Stored entries
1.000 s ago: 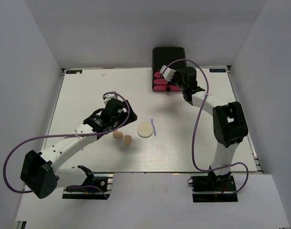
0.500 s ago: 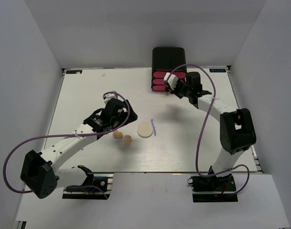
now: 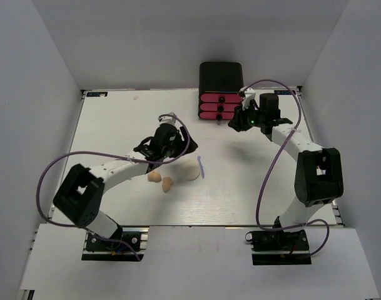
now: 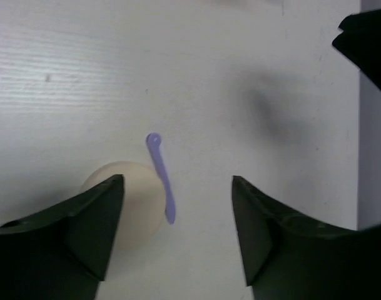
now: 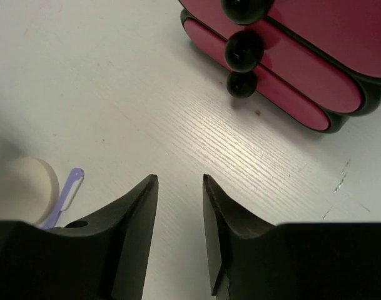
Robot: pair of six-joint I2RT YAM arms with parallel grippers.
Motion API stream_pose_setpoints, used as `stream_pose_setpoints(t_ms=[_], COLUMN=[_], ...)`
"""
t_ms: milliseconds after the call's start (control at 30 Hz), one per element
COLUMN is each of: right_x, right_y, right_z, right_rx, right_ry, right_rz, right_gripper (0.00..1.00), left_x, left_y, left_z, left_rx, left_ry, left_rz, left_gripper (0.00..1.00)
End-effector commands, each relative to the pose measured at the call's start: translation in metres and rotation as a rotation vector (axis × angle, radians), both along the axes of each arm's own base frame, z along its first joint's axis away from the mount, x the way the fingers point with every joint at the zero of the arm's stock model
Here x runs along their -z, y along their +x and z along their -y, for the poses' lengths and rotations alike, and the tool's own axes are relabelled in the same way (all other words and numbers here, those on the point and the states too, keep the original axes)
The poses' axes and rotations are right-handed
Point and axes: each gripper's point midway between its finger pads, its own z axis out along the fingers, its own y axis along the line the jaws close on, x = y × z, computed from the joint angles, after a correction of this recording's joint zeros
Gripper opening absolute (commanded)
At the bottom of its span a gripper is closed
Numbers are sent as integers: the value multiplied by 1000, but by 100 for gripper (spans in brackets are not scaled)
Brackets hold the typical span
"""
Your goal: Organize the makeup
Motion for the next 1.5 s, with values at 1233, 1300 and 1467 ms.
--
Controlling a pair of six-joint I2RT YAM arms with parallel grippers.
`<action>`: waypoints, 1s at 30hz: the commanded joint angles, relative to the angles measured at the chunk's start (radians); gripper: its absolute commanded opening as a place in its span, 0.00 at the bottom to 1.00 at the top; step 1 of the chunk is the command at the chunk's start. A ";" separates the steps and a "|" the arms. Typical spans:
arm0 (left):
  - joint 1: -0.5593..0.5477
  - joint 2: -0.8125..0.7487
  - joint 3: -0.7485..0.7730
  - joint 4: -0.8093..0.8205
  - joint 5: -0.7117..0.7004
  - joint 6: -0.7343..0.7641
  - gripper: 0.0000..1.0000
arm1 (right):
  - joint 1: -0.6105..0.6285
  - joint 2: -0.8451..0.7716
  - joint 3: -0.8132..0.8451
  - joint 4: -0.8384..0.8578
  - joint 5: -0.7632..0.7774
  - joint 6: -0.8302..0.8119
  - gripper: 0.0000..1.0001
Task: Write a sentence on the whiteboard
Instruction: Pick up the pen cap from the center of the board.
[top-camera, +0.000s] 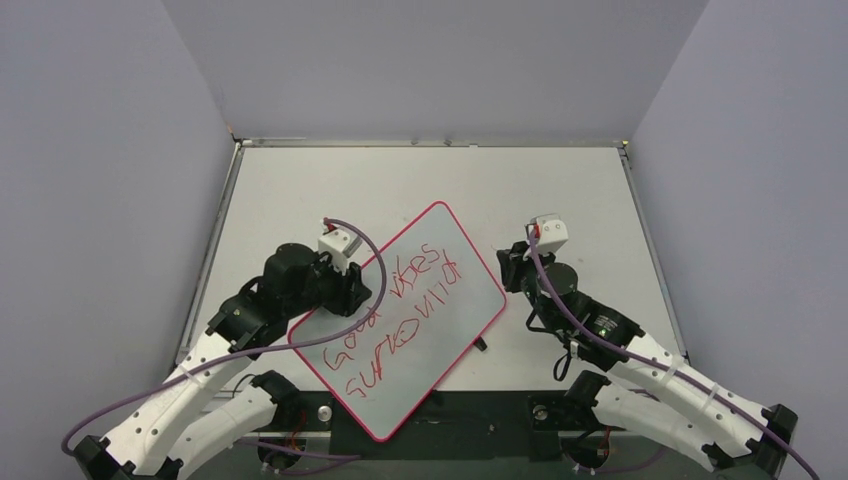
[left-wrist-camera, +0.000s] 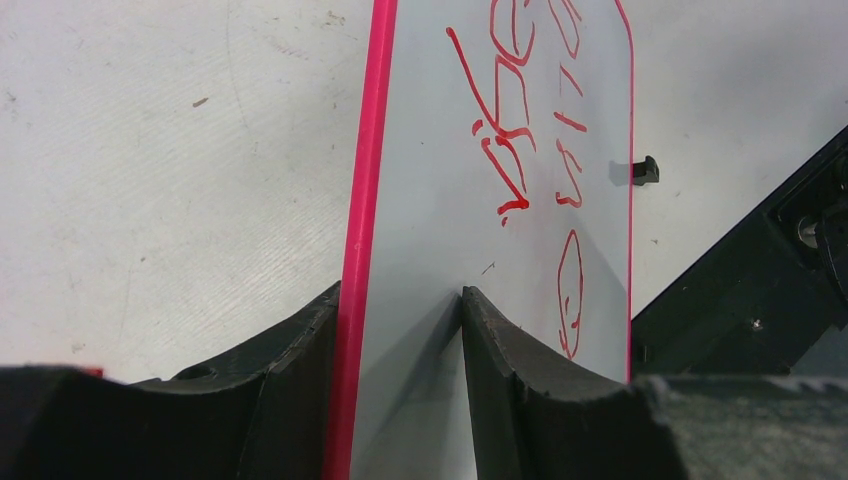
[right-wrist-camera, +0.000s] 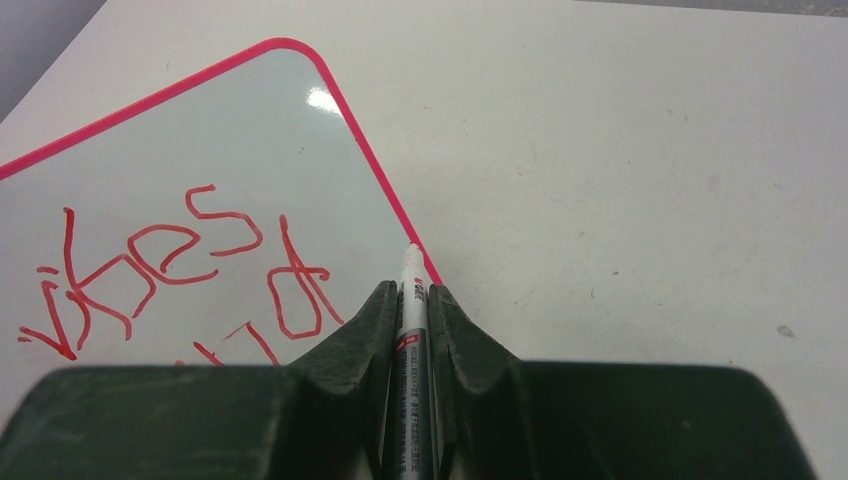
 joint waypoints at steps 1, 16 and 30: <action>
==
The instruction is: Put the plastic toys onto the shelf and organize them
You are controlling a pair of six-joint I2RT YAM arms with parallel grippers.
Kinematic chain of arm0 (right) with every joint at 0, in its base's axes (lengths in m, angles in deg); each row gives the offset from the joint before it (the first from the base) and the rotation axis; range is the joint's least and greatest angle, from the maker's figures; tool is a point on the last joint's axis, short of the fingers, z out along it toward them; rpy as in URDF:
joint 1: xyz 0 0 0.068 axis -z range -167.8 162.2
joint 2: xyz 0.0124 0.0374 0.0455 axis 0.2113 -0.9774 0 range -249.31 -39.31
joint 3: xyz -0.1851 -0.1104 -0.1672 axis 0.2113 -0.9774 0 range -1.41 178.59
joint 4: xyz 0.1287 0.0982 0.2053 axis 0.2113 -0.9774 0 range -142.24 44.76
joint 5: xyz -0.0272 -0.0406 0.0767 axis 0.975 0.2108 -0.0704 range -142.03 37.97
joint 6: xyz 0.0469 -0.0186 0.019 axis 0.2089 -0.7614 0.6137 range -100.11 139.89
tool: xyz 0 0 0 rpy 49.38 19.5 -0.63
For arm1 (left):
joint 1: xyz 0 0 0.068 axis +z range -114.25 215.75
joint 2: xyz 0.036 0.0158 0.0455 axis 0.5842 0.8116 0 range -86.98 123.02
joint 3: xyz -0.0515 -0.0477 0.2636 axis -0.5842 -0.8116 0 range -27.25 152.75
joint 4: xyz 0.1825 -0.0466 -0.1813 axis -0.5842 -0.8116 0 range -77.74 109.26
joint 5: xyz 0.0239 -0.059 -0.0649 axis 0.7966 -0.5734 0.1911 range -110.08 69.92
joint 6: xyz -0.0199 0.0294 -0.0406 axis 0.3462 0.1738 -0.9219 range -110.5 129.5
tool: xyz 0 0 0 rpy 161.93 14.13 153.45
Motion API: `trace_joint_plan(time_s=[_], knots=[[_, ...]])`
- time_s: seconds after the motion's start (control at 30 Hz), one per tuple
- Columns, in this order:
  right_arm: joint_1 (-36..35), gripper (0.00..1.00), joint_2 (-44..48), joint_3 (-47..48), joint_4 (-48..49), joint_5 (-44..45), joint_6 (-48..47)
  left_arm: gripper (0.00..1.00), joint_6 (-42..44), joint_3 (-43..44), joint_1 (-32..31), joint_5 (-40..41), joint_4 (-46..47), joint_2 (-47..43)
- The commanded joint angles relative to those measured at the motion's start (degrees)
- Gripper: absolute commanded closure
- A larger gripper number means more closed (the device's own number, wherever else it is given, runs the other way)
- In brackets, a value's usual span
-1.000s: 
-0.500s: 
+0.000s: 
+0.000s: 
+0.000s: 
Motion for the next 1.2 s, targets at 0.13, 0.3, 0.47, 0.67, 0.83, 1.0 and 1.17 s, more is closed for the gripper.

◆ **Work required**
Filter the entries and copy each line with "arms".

◆ **Worked solution**
Robot: pair of six-joint I2RT YAM arms with parallel grippers.
Controlling a pair of six-joint I2RT YAM arms with parallel grippers.
`<action>`: waypoints, 1s at 30hz: the commanded joint angles, relative to the angles measured at the chunk's start (radians); gripper: its absolute commanded opening as a place in its span, 0.00 at the bottom to 1.00 at the top; step 1 of the chunk is the command at the chunk's start. A ";" separates the steps and a "|" the arms. Typical spans:
You are controlling a pair of six-joint I2RT YAM arms with parallel grippers.

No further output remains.